CVE-2025-6032: 
Podman vulnerability analysis and mitigation

A security vulnerability (CVE-2025-6032) was discovered in Podman, affecting versions 4.8.0 and later. The vulnerability was disclosed on June 24, 2025, and involves the podman machine init command failing to verify TLS certificates when downloading VM images from an OCI registry. This functionality became the default method for pulling images in version 5.0.0 (Wiz, Red Hat Bugzilla).

The vulnerability stems from improper certificate validation (CWE-295) in the podman machine init command. The specific issue occurs during the VM image download process from OCI registries, where the system fails to properly verify TLS certificates. The vulnerability has been assigned a CVSS v3.1 base score of 8.3 (HIGH) with the vector string CVSS:3.1/AV:N/AC:H/PR:N/UI:R/S:C/C:H/I:H/A:H (NVD).
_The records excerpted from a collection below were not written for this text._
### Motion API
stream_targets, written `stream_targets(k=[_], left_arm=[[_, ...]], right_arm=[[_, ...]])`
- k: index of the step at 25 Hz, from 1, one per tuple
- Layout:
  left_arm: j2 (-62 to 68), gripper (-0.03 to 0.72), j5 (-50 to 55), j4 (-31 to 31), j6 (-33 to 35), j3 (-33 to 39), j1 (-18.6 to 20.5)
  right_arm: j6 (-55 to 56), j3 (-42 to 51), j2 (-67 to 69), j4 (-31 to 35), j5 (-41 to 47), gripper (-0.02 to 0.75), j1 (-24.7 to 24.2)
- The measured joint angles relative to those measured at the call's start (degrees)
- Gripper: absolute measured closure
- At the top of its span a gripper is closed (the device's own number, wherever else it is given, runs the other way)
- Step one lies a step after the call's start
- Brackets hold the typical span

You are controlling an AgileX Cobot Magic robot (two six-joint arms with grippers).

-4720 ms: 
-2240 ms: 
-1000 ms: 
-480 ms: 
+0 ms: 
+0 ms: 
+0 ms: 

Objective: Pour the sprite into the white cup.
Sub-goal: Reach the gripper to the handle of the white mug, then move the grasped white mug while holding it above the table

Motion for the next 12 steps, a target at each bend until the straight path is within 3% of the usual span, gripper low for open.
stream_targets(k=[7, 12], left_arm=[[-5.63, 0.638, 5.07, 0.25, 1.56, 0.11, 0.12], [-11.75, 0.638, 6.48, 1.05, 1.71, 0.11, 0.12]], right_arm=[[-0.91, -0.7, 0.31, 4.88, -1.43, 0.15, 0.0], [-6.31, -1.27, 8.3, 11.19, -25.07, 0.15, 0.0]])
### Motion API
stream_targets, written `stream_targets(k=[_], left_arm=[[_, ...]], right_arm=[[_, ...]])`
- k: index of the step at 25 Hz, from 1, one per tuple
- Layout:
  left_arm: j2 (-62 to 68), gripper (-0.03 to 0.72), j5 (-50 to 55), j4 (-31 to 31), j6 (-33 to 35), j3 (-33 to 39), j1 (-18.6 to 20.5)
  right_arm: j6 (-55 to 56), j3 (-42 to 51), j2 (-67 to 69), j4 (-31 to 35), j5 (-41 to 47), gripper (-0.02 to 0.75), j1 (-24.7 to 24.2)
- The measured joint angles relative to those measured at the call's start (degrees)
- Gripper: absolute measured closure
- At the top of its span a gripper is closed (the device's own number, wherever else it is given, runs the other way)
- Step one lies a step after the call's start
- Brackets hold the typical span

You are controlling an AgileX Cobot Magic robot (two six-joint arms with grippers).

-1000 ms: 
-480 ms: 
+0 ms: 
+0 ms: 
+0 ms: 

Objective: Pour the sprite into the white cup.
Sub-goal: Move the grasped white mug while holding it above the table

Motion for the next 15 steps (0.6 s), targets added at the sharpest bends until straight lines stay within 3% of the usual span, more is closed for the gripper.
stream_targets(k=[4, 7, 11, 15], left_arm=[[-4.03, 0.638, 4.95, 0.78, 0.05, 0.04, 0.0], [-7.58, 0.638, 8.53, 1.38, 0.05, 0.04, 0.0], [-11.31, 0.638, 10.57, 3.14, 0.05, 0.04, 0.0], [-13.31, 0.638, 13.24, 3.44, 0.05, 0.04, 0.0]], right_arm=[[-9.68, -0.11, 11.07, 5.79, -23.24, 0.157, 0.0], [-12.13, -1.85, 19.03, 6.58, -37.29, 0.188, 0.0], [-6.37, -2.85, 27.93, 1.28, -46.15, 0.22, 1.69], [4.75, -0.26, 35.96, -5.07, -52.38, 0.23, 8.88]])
The vulnerability enables potential Man-in-the-Middle (MITM) attacks during the VM image download process. This could allow attackers with access to the network path between the registry and client to intercept and potentially manipulate the downloaded VM images, compromising the integrity and security of the container environment (Red Hat Bugzilla).

Red Hat has released security updates to address this vulnerability in OpenShift Container Platform versions 4.16, 4.18, and 4.19. Users are advised to upgrade to these updated packages when they are available in the appropriate release channel (RHSA-2025:9726, RHSA-2025:9751, RHSA-2025:9766).